Tanomura Chokunyu (1814-1907) was born in Takeda Village in Bungo province, the third son of Sannomiya Denuemon, a samurai of the Oka clan. His uncle, Watanabe Hoto (1752?-1833), also served the Oka clan, and, since Hoto was teacher of Tanomura Chikuden (1777-1835), whose father also served the Oka family, it was natural that the young Chokunyu studied with Chikuden, and, at the age of eight, the child prodigy was adopted by his teacher. After the death of his teacher, Chokunyu studied with great intensity the Chinese paintings then in Japan, so his works varied greatly in style depending on the source he was following. The style of the present painting allies it closely with works by such late Ming masters as Mi Wanzhong (fig.1) and Zhang Ruitu (fig. 2.)

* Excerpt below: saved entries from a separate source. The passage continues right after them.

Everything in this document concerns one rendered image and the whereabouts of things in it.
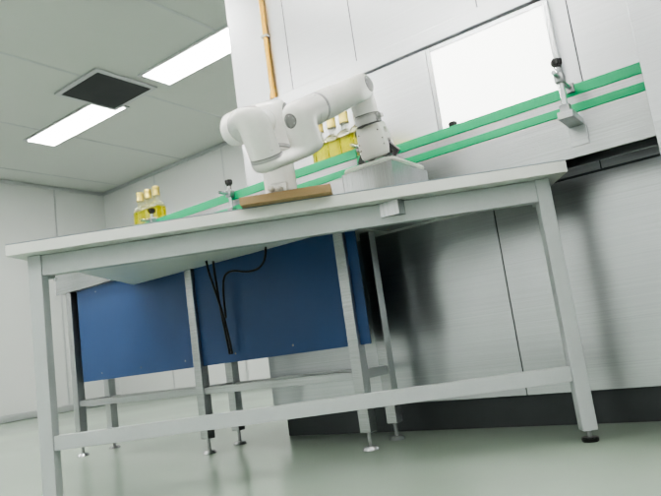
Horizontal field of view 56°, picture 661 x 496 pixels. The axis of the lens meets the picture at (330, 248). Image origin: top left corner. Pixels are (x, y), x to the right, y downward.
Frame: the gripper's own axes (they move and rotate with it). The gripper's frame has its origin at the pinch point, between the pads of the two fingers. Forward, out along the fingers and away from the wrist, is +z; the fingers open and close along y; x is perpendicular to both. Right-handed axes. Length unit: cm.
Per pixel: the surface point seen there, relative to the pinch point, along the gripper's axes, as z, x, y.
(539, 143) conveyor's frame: 4.7, -16.5, -42.1
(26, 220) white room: -86, -243, 611
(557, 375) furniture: 65, 6, -37
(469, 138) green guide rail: -3.0, -20.0, -21.3
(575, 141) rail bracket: 7, -16, -52
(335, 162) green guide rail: -8.9, -10.8, 22.3
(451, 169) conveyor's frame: 4.7, -15.9, -14.6
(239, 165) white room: -70, -355, 366
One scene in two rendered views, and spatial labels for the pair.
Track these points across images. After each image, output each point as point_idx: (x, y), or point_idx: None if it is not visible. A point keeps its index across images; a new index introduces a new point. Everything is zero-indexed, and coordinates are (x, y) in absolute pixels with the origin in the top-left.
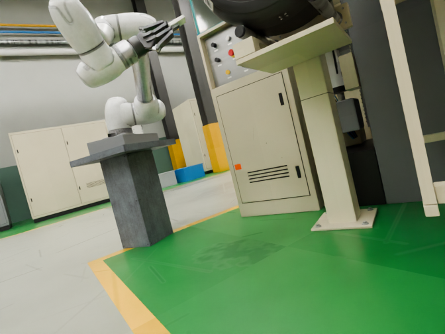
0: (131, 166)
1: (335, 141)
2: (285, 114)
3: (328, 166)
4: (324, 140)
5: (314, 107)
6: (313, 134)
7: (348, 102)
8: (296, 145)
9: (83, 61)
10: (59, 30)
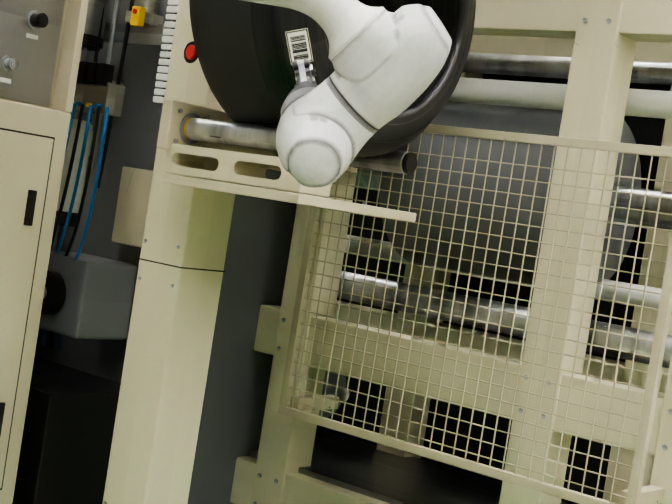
0: None
1: (203, 375)
2: (25, 252)
3: (177, 427)
4: (189, 369)
5: (196, 292)
6: (176, 350)
7: (130, 273)
8: (19, 344)
9: (347, 132)
10: (407, 75)

Chokunyu was also a poet in Chinese style, a student of Chinese Neo-Confucianism and Zen practices, the Japanese tea ceremony, incense burning, and the use of swords and spears–a truly well-rounded literatus. Chokunyu also helped establish the Kyoto Municipal School of Fine Arts and Crafts and was its first director. In 1896 Chokunyu established the Nihon Nanga Kyokai in cooperation with Tomioka Tessai and Taniguchi Aizen. A major leader of the Nanga movement during the Meiji era, Chokunyu was frequently a juror for exhibitions and had numerous pupils–all in all a most worthy follower of his master, Chikuden. Some critics, forgetting the great achievements of Tomioka Tessai (1836-1924), have termed Chokunyu the last of the great literati masters of Japan.
Fig. 1. Mi Wanzhong: “Paradise Landscape of Yangsuo” 1625, after University Art Museum, Berkeley: The Restless Landscape, 1971, cat. 52, p. 125.
Fig. 2. Zhang Ruitu: “Mountains and Misty Forest” 1633, after University Art Museum, Berkeley: The Restless Landscape, 1971, cat. 53, p. 125.